The harshest words came from Siamak Hariri, an architect known for designing the Schulich School of Business at York University.
"Do we want to see something special on this site, or is this just another site?" Mr. Hariri asked. "Do we want something that we might consider would have magic, that would take our breath away? Or dare we say it, that the world might notice?"
(Certainly, the location, next to the Jarvis Street slip, is a spectacular one; this week the Puffin, a huge green sugar ship, bobbed there at anchor, having unloaded its cargo into Redpath's raw sugar shed.)
"I wish that it went much further," Mr. Hariri continued. "That it cantilevered on the water. We should raise the bar higher."
Then Mr. Diamond got up, returned to the podium, and got mad.
"I'll tell you where I take exception," he said. "There is a philosophical difference." Then, addressing Mr. Hariri directly: "We could not be more diametrically opposed. You do not take a shape and cram a use into it. The idea to get something cantilevered: that speaks to me of provincial insecurity.
"I couldn't disagree with you more, Siamak. You do your buildings your way, I'll do my buildings my way, and we'll see in history which ones last the test of time."
Yowza. You'd think Mr. Diamond, after building projects all over the world, would be a little more thick skinned.
Still, in the end, Bruce Kuwabara, who heads this design review panel, sought to paper over the differences and keep the project moving forward. He summed up the panel's comments as approval for the direction of Project Symphony, while suggesting that they keep working on it and come back again with a more complete scheme.
Afterward, a reporter buttonholed Mr.
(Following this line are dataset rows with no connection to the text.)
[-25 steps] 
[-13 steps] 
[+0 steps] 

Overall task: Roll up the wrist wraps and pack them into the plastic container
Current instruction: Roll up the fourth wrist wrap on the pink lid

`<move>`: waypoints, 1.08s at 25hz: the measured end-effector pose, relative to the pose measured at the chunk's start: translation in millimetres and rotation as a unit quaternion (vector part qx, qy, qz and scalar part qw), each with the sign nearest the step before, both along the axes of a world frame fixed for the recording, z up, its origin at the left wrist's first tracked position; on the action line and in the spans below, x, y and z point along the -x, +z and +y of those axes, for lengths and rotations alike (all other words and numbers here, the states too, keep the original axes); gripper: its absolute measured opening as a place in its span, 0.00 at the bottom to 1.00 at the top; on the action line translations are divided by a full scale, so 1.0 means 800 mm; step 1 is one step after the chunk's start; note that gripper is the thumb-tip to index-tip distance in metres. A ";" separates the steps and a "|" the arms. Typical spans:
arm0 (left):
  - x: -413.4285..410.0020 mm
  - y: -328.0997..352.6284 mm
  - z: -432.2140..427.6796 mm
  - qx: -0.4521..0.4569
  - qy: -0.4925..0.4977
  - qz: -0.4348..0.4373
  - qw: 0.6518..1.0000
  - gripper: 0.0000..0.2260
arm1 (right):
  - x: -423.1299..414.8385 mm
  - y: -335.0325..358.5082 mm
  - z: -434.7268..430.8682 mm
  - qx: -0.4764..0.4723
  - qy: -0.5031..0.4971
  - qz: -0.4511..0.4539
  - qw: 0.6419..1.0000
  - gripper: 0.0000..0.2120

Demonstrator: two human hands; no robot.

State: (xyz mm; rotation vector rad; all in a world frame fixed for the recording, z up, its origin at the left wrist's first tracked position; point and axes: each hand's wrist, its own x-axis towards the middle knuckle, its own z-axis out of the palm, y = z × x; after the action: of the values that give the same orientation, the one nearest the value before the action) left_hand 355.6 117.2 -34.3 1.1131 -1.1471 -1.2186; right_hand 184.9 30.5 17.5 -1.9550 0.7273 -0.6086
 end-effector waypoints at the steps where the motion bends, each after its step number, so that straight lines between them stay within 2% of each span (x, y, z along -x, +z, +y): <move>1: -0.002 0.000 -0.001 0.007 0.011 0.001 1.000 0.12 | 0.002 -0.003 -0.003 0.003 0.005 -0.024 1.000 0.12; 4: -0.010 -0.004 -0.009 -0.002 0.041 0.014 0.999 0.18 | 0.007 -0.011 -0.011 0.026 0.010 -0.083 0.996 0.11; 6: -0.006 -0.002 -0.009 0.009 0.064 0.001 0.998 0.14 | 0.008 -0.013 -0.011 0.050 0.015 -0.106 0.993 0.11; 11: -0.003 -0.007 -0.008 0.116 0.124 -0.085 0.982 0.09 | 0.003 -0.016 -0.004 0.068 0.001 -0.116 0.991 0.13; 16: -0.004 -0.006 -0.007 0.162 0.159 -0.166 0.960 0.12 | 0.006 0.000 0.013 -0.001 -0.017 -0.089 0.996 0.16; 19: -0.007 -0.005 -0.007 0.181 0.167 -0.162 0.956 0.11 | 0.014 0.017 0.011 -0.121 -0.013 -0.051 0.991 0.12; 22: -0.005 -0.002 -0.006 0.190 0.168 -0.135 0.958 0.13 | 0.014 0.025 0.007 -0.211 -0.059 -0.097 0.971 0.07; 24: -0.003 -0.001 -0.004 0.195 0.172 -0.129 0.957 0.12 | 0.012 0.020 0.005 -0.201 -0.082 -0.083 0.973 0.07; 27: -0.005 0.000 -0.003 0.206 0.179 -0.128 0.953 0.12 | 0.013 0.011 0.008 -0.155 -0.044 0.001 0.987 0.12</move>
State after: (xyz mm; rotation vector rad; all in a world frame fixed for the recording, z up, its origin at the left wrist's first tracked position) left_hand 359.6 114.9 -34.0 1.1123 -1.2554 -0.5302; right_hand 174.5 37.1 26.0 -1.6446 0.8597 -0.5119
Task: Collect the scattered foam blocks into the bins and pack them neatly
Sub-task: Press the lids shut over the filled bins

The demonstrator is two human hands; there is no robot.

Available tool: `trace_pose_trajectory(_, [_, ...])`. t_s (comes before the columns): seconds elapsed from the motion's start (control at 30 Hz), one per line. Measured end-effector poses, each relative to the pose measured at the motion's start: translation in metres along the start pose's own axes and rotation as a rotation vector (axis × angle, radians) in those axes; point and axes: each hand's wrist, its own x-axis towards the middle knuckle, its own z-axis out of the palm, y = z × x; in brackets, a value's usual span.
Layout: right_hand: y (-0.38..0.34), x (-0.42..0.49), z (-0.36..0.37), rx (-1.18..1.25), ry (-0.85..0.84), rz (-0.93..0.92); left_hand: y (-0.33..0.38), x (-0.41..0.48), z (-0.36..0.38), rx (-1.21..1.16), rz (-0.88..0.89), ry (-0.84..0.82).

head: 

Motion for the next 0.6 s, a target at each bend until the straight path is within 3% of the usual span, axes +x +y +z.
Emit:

Kuwabara as the starving architect wolfed down a couple of chocolate chip cookies.
"But Bruce -- do you love it?" the reporter asked, apparently referring to Mr. Diamond's building, not the cookies.
"Love is too strong a word," Mr. Kuwabara replied. "The panel wants to be seen as encouraging of Jack Diamond. I'm a Buddhist. Better to travel hopefully than never to arrive."
"When you're Japanese you can never say no," he added. "You have to have a degree of empathy for the proponent."
One problem here, he conceded, is TEDCO's decision to award the project to Mr. Diamond, rather than hold an architectural competition, which, he said, would have "set the bar high."
And Mr. Kuwabara added, "If it doesn't continue to get better and better, then I'll be the first one to say so."
Mr. Hariri retorted, "The problem with our city is that there's a kind of polite mediocrity."
Yes, that's often true. Still, watching brand-name architects slug it out in public, in the interest of better architecture is a remarkably refreshing development.
Will it improve the city's built form? It certainly can't hurt.